Service discovery and network call in kubernetes
After having the above-mentioned "three links" network foundation, we can start how the network calls in the microservice architecture are implemented in kubernetes.
This part of the content can refer to: Kubernetes service discovery , for more details, you can refer to the above article, here is a brief introduction.
Inter-service call
The first is east-west traffic calls, that is, calls between services. This part mainly includes two calling methods, namely clusterIp mode and dns mode.
clusterIp is a type of service. In this type mode, kube-proxy implements a VIP (virtual ip) form for service through iptables/ipvs. Only need to visit the VIP, you can load balanced access to the pod behind the service.
The figure above is an implementation of clusterIp, in addition to userSpace proxy mode (basically not used), and ipvs mode (better performance).

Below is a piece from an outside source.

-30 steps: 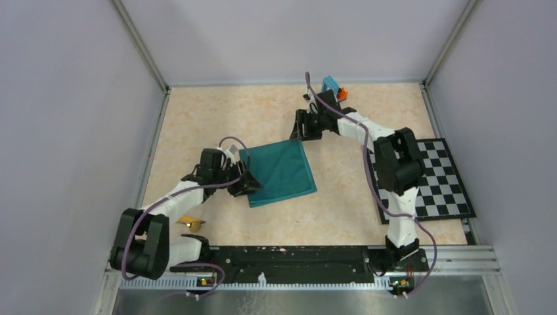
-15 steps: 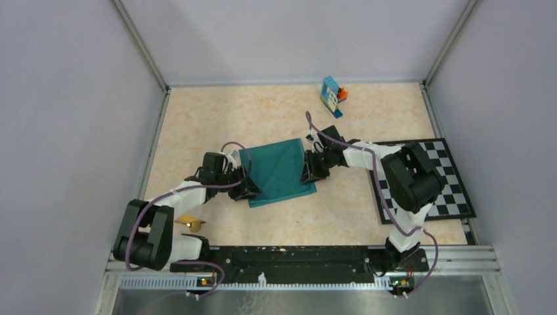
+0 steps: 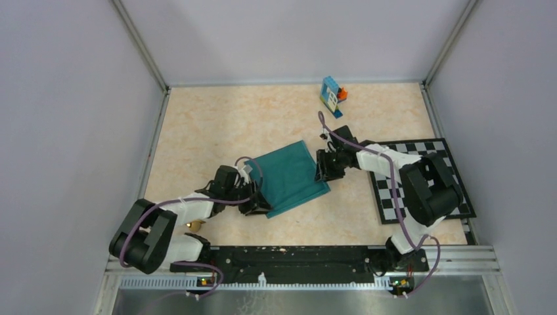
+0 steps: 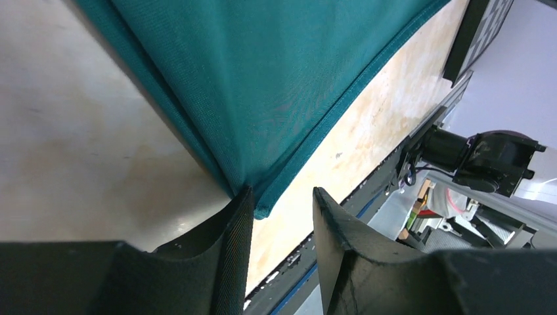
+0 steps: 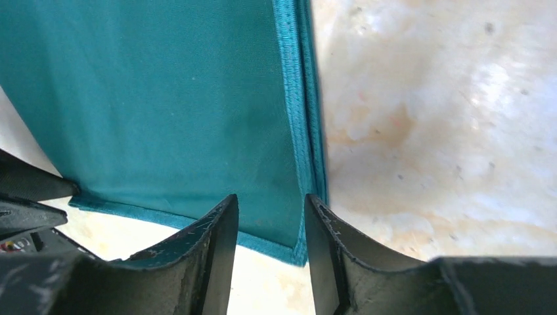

The dns mode is well understood. For the service in the clusterIp mode, it has an A record of service-name.namespace-name.svc.cluster.local, which points to the clusterIp address. Therefore, in general use, we can directly call service-name.
Out-of-service access
North-south traffic, that is, external requests to access the kubernetes cluster, mainly includes three methods: nodePort, loadbalancer, and ingress.
The nodePort is also a type of service. Through iptables, the ability to call the specific port on the host can access the service behind it.
Loadbalancer is another type of service, implemented through a load balancer provided by the public cloud.
We may need to create 100 nodePort/loadbalancer to access 100 services. We hope to access the internal kubernetes cluster through a unified external access layer, which is the function of ingress. Ingress provides a unified access layer, matching to different back-end services through different routing rules. Ingress can be regarded as "service of service". Ingress is often implemented in combination with nodePort and loadbalancer to complete the function.
So far, we have briefly understood the related concepts of kubernetes, roughly how it works, and how microservices run in kubernetes. So when we hear others discuss kubernetes, we can know what they are discussing.